I've had to curtail my blogging activities for the past few days. I'm in the midst of two time-consuming film projects, planning the entertainment for a three-day convention in early March, PLUS readying for our semi-annual Leadership Forum that begins next week. I expect periodically it'll be light posting for the next week, unless something happens that so gets my goat I have to vent before I explode.

Monday, February 14


Michael Tomasky asks, What have we gotten for all the tough talk about nukes?

It’s a simple Newtonian equation: Tough-guy actions on one side mean that the other side will get tough, too. The American right loves to bash the 1994 Agreed Framework that the Clinton administration negotiated -- in direct talks -- with North Korea, and it seems clear that North Korea was violating it in crucial respects.

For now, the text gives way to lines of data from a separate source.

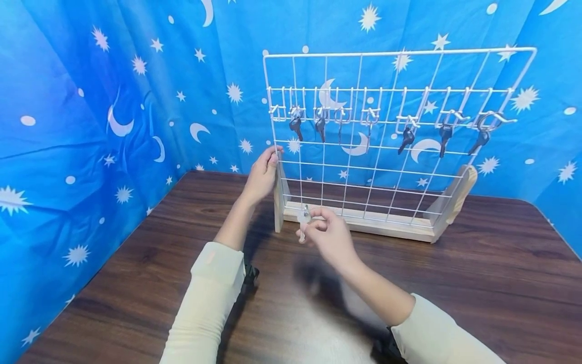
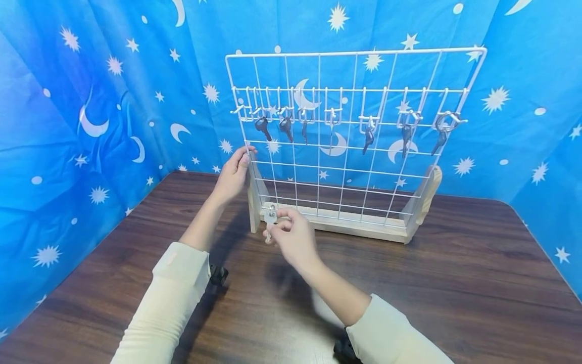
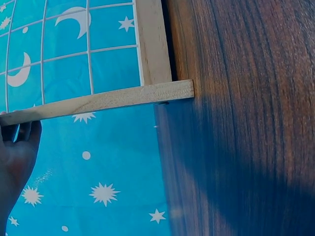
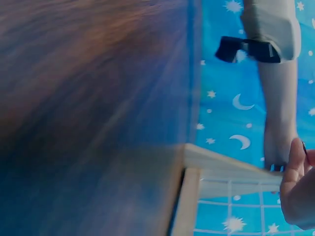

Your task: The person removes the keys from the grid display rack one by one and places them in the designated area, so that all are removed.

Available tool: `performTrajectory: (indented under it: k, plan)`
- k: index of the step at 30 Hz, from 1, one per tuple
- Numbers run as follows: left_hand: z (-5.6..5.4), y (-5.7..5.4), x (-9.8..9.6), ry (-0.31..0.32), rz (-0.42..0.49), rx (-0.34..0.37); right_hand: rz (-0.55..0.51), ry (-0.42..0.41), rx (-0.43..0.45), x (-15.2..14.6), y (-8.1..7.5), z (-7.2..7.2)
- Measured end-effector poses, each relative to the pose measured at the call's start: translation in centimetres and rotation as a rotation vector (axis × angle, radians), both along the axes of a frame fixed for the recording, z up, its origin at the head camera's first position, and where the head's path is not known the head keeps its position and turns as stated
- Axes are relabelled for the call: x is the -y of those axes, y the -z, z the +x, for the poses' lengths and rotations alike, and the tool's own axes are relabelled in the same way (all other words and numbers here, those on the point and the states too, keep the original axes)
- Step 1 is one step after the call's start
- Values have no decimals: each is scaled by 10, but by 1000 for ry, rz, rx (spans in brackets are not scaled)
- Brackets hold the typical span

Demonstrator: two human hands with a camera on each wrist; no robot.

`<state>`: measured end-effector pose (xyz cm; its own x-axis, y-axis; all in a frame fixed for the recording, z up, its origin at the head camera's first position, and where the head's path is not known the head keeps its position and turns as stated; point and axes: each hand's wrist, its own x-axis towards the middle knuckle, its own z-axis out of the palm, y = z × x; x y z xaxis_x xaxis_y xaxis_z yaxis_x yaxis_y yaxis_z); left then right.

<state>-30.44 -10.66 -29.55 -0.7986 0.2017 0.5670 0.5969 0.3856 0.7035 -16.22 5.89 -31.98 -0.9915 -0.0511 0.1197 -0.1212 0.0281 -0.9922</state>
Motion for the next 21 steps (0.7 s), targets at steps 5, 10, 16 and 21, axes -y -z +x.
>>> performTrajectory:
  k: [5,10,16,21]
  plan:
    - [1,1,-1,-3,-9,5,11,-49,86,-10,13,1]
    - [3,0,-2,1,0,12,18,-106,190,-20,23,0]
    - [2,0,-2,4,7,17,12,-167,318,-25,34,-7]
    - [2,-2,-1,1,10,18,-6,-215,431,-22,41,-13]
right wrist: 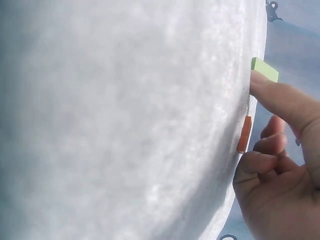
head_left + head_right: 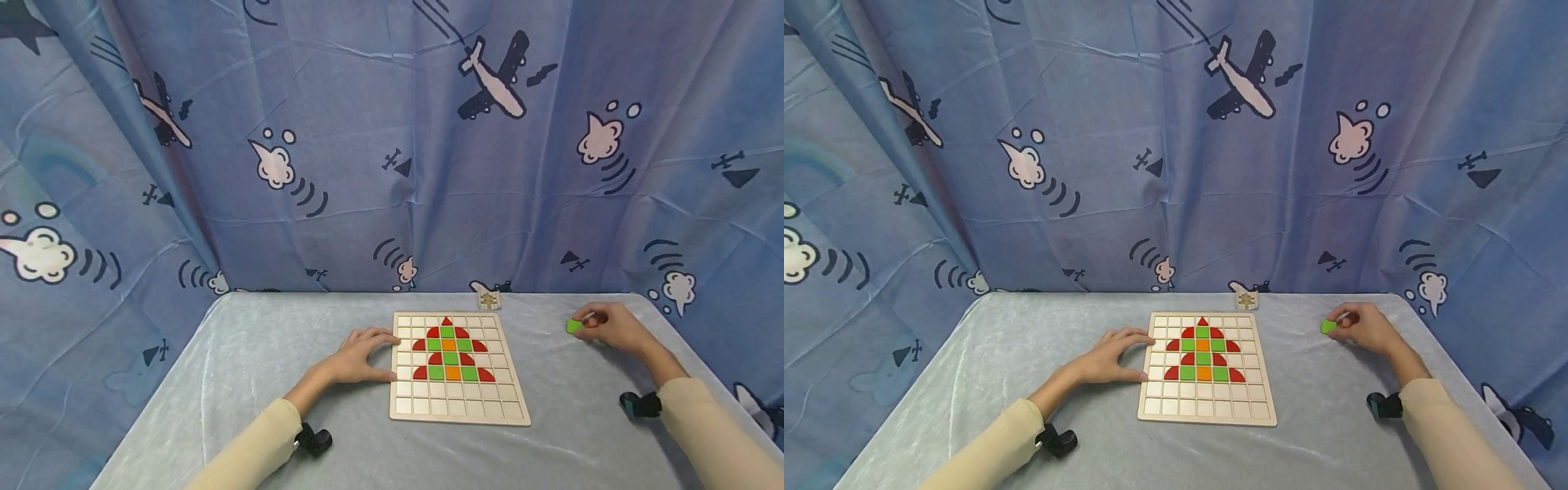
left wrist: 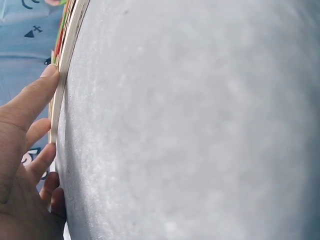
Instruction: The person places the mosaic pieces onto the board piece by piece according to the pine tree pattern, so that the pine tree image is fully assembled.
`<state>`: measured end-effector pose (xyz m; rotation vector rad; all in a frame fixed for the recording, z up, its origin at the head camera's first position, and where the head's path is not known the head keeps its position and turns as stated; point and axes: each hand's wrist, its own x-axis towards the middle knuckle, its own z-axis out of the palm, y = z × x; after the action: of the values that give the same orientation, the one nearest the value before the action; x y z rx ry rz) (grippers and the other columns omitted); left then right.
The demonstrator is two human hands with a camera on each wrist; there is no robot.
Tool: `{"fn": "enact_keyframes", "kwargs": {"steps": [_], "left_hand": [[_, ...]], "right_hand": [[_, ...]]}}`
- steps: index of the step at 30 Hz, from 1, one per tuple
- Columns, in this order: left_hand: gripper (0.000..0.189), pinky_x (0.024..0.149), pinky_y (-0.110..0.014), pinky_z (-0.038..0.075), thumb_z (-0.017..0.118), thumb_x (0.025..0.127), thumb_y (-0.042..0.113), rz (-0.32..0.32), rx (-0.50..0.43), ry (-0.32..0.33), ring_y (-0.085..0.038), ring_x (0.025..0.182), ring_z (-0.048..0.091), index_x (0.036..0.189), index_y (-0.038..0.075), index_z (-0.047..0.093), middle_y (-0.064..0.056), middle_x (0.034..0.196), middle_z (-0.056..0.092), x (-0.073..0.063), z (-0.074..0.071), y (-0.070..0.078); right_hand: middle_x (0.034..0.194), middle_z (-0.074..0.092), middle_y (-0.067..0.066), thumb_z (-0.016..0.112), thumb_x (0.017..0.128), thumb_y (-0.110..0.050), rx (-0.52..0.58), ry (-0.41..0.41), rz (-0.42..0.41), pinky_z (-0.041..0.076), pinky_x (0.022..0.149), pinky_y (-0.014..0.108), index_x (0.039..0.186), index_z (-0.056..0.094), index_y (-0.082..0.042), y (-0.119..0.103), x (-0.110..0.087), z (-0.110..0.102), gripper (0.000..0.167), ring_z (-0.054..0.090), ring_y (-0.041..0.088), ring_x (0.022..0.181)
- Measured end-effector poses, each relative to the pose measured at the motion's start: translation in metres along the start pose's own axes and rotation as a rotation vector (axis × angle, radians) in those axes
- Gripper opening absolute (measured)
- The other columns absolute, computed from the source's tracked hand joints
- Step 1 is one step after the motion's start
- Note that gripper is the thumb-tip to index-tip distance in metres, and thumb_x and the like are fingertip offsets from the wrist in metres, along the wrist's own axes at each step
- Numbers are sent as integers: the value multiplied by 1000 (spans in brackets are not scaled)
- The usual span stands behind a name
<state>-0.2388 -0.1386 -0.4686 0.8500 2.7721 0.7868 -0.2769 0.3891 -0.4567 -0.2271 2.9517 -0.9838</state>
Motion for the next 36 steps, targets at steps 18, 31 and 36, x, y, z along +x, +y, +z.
{"fn": "enact_keyframes", "kwargs": {"steps": [18, 31, 36], "left_hand": [[67, 112, -55, 30, 77, 81, 50, 0, -8, -1, -32, 137, 36, 140, 30, 53, 3, 152, 44, 0, 0, 1], [68, 113, -56, 30, 77, 80, 51, -7, 1, -2, -32, 138, 36, 140, 31, 53, 4, 153, 43, 0, 0, 1], [69, 113, -57, 30, 77, 80, 53, -2, 1, 1, -32, 138, 35, 140, 31, 53, 4, 153, 43, 0, 1, 0]], "right_hand": [[100, 71, 11, 73, 88, -11, -45, 41, -113, 49, 69, 17, 100, 71, -7, -5, -9, -1, 13, 56, -5, 79], [110, 69, 15, 71, 91, -19, 57, 63, -185, 53, 75, 15, 107, 69, -7, -38, -23, 3, 20, 58, -11, 91], [108, 71, 13, 74, 89, -19, 108, 78, -231, 55, 73, 18, 105, 71, -9, -50, -29, 11, 20, 61, -10, 90]]}}
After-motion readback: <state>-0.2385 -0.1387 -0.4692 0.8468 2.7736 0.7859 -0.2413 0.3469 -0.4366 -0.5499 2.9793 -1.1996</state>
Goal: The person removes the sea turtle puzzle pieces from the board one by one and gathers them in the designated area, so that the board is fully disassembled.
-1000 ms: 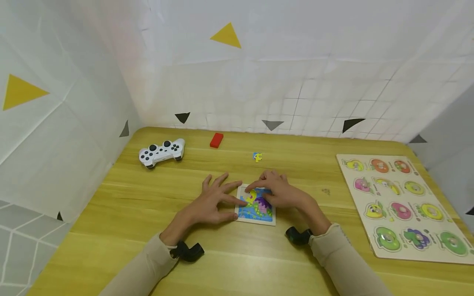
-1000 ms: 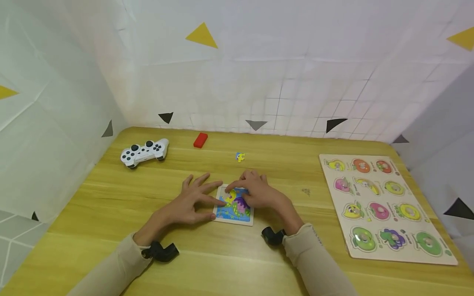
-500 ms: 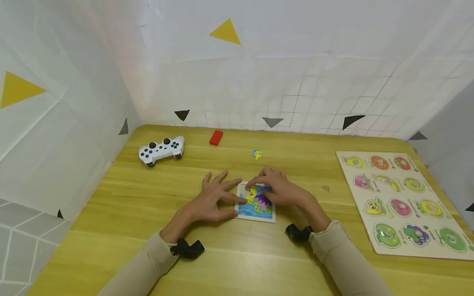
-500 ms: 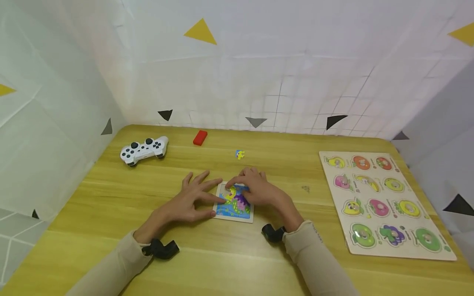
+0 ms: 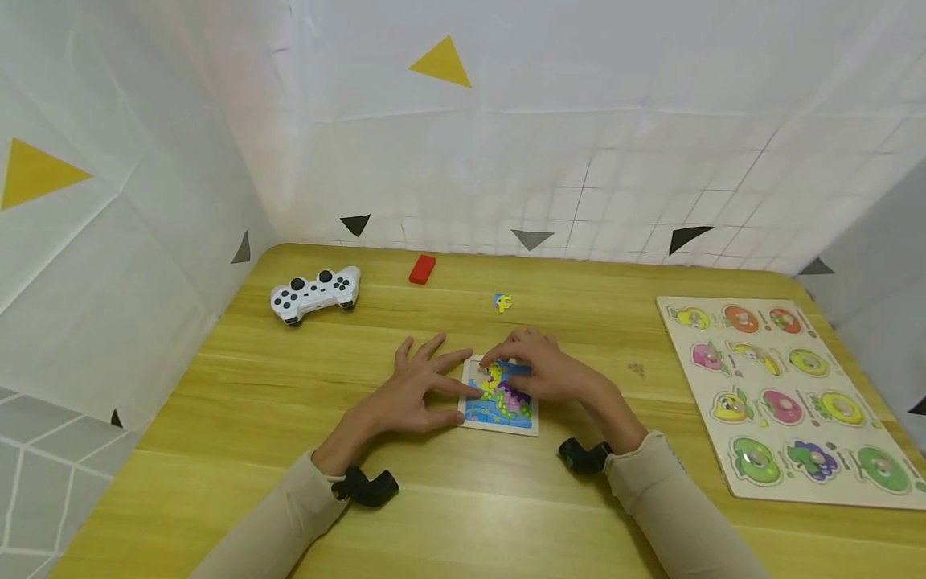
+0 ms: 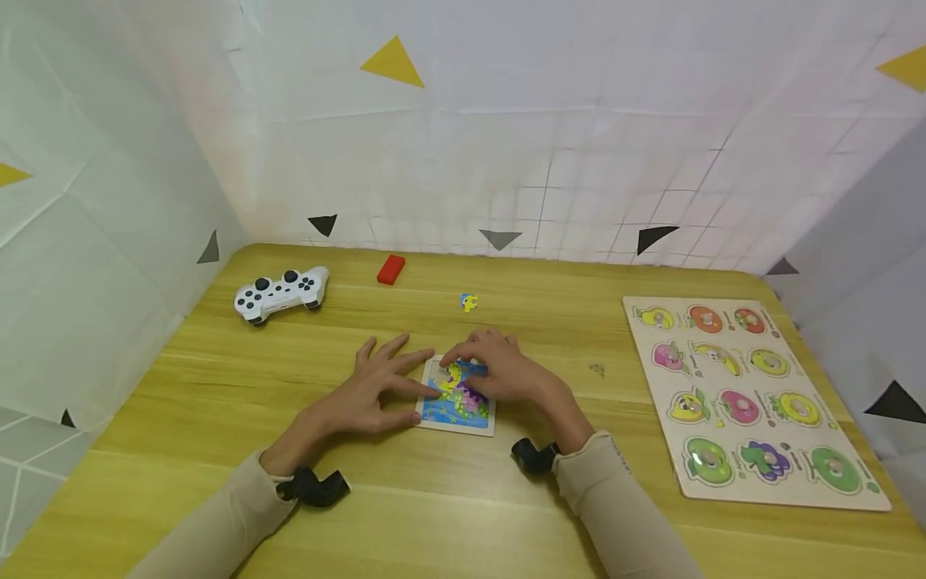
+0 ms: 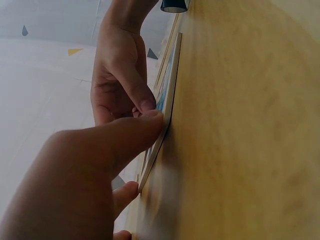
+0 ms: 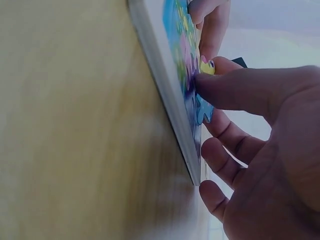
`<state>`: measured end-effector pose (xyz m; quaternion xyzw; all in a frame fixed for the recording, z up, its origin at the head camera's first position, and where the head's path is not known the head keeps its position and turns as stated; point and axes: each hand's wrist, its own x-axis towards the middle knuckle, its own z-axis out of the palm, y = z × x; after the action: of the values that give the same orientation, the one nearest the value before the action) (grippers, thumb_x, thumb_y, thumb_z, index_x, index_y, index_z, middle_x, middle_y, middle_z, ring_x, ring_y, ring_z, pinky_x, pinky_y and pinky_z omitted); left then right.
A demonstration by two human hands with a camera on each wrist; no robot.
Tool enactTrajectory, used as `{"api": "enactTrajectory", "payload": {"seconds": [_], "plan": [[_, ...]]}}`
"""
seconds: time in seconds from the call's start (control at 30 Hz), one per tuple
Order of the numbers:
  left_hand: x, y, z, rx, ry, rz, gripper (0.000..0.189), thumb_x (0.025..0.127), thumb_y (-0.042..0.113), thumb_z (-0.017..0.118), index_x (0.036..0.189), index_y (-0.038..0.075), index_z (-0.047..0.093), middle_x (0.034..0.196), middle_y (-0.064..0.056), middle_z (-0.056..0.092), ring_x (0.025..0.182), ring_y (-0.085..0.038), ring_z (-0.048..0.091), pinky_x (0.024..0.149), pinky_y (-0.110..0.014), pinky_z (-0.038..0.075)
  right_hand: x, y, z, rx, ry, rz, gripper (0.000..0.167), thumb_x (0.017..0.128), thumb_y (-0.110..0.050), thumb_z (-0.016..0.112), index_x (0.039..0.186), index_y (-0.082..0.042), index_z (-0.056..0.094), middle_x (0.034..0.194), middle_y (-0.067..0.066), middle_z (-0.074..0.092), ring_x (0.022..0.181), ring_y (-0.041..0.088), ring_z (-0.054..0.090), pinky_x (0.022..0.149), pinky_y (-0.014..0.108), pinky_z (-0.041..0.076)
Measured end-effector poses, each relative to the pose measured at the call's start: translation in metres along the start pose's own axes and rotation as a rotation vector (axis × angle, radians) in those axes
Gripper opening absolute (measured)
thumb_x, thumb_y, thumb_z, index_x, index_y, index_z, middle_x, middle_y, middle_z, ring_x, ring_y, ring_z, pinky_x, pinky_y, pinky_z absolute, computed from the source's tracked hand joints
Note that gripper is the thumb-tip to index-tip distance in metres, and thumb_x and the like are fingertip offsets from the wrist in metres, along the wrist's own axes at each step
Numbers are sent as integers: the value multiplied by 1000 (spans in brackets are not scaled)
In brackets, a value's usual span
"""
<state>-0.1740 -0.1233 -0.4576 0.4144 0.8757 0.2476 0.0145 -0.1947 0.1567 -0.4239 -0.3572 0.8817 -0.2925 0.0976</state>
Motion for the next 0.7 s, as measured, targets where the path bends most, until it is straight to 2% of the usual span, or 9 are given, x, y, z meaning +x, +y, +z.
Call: {"api": "enactTrajectory", "payload": {"seconds": [0.3, 0.53, 0.7], "plan": [[0, 3, -2, -11, -26, -19, 38, 92, 46, 68, 129, 39, 70, 164, -6, 39, 155, -50, 13, 113, -79, -3, 0, -1, 0, -6, 5, 3, 37, 91, -6, 67, 122, -24, 73, 110, 1, 64, 105, 23, 51, 82, 40, 26], [2, 7, -3, 60, -67, -11, 42, 95, 43, 60, 137, 42, 64, 166, -8, 34, 154, -53, 11, 111, -83, -1, 0, 0, 0, -8, 3, 8, 38, 91, -7, 69, 125, -24, 73, 110, 0, 65, 104, 21, 51, 82, 40, 25], [1, 9, -2, 96, -95, -22, 45, 96, 44, 56, 141, 46, 57, 167, -7, 30, 155, -52, 9, 110, -84, 0, 0, 2, 1, -2, 13, 16, 39, 91, -9, 72, 129, -19, 69, 109, 1, 67, 105, 22, 53, 85, 42, 28]]}}
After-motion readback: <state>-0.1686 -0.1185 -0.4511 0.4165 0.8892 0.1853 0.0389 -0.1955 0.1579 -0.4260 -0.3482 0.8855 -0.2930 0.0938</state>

On the other hand, the framework accomplished some crucial goals, such as opening the country’s only plutonium reprocessing plant to inspections by the International Atomic Energy Agency. And more importantly, it wasn’t until December 2002, after President Bush named North Korea as a member of the “axis of evil” and took steps that led to the suspension of heavy-oil shipments to North Korea -- a violation by America of the Agreed Framework, but one that you’re less likely to read about in the American press -- that the North Koreans restarted their nuclear activities at its Yongbyon plant and kicked the IAEA inspectors out. The tat earned its tit.

A recipe for spreading nukes:

Since late last year, however, America's nuclear labs have been instructed to design a new line of heavier nuclear warheads that would be more rugged and long-lasting than those now available. For now, the program is limited to design, not construction and testing. But once the designs are complete, the pressure to test the bombs is sure to mount. After that will probably come calls to spend trillions of dollars for new missiles to carry these heavier nuclear warheads.
This program sends a clear message to the rest of the world: Now that the superpower arms race has ended, Washington sees nuclear weapons as an important part of its military strategy against small and midsize states. It should be no surprise if those nations conclude that they must develop nuclear weapons of their own.

I was a little girl when the Cuban missile crisis occurred, and believe me, if you lived in Florida in a town with both an Air Force base and a Naval mine defense lab and within 100 miles of Pensacola Naval Air Base and Eglin AFB, you took the threat of nuclear weapons seriously. Some of my little friends were frightened to death. But back then, it was the Soviets who were threatening the security of the world. Now it's the USA. WHEN ARE AMERICANS GOING TO GET WISE TO THE FACT that this administration is a greater danger to our safety than the terrorists?